## Aim of the task:
Repeat verbatim the lines of the data below, beginning with the line containing "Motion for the" and continuing to the end.

## Recorded information:

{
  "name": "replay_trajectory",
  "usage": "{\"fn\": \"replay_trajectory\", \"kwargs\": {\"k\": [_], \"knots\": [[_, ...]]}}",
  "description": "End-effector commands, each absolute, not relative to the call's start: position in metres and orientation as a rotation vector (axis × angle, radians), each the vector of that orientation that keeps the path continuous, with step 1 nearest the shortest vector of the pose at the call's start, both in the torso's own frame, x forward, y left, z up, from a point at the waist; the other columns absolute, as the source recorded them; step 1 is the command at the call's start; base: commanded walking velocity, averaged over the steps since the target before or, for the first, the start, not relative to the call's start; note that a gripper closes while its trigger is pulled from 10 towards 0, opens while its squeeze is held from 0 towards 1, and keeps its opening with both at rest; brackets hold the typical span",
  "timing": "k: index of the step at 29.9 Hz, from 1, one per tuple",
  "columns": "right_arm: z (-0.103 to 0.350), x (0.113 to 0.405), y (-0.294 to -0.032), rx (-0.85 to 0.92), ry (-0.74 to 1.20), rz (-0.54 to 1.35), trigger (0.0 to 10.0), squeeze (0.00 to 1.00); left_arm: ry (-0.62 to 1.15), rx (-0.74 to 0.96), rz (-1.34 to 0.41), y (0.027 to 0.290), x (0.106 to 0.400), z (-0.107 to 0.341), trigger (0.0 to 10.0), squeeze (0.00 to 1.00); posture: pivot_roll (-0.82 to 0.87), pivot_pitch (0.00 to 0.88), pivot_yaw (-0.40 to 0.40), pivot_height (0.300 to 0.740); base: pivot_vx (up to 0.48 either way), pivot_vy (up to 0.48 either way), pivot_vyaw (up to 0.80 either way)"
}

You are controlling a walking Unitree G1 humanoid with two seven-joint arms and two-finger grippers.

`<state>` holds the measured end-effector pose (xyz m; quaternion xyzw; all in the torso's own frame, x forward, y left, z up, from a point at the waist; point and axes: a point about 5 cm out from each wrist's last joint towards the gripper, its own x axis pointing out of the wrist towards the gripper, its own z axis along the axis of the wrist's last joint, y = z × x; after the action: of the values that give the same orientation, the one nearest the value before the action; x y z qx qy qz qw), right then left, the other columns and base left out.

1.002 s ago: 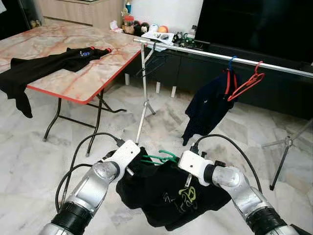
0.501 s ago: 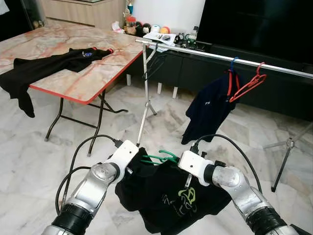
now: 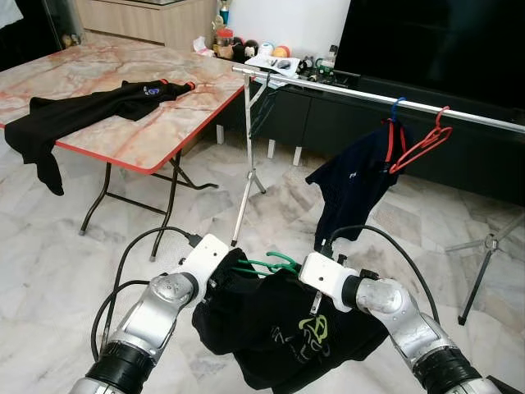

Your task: Hang hanger

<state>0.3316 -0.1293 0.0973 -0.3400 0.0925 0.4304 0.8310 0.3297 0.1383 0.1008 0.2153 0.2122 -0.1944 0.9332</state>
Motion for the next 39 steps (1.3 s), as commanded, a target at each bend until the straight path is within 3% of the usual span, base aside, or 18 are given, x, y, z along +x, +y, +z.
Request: {"fn": "replay_trajectory", "kwargs": {"k": [1, 27, 39], "knots": [[0.106, 0.335, -0.13, -0.728, 0.156, 0.907, 10.0, 0.0, 0.42, 0.422, -0.394, 0.137, 0.33, 0.101, 0.0, 0.0, 0.16, 0.034, -0.059, 0.74, 0.0, 0.0, 0.0], [0.107, 0.335, -0.133, -0.725, 0.156, 0.88, 10.0, 0.0, 0.396, 0.426, -0.287, 0.149, 0.333, 0.102, 0.0, 0.0, 0.16, 0.039, -0.058, 0.74, 0.0, 0.0, 0.0], [0.116, 0.317, -0.165, -0.665, 0.152, 0.958, 10.0, 0.0, 0.433, 0.411, 0.039, 0.197, 0.338, 0.097, 0.0, 0.0, 0.15, 0.043, -0.059, 0.74, 0.0, 0.0, 0.0]]}}
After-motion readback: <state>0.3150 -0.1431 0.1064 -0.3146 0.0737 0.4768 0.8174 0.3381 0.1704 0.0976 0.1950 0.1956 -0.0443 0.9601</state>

## Solution for this problem:
Motion for the next 39 steps (1.3 s), as commanded, a target at each bend until the straight path is within 3% of the usual span, base aside, or 18 are given, x, y, z along +x, +y, +z.
Request: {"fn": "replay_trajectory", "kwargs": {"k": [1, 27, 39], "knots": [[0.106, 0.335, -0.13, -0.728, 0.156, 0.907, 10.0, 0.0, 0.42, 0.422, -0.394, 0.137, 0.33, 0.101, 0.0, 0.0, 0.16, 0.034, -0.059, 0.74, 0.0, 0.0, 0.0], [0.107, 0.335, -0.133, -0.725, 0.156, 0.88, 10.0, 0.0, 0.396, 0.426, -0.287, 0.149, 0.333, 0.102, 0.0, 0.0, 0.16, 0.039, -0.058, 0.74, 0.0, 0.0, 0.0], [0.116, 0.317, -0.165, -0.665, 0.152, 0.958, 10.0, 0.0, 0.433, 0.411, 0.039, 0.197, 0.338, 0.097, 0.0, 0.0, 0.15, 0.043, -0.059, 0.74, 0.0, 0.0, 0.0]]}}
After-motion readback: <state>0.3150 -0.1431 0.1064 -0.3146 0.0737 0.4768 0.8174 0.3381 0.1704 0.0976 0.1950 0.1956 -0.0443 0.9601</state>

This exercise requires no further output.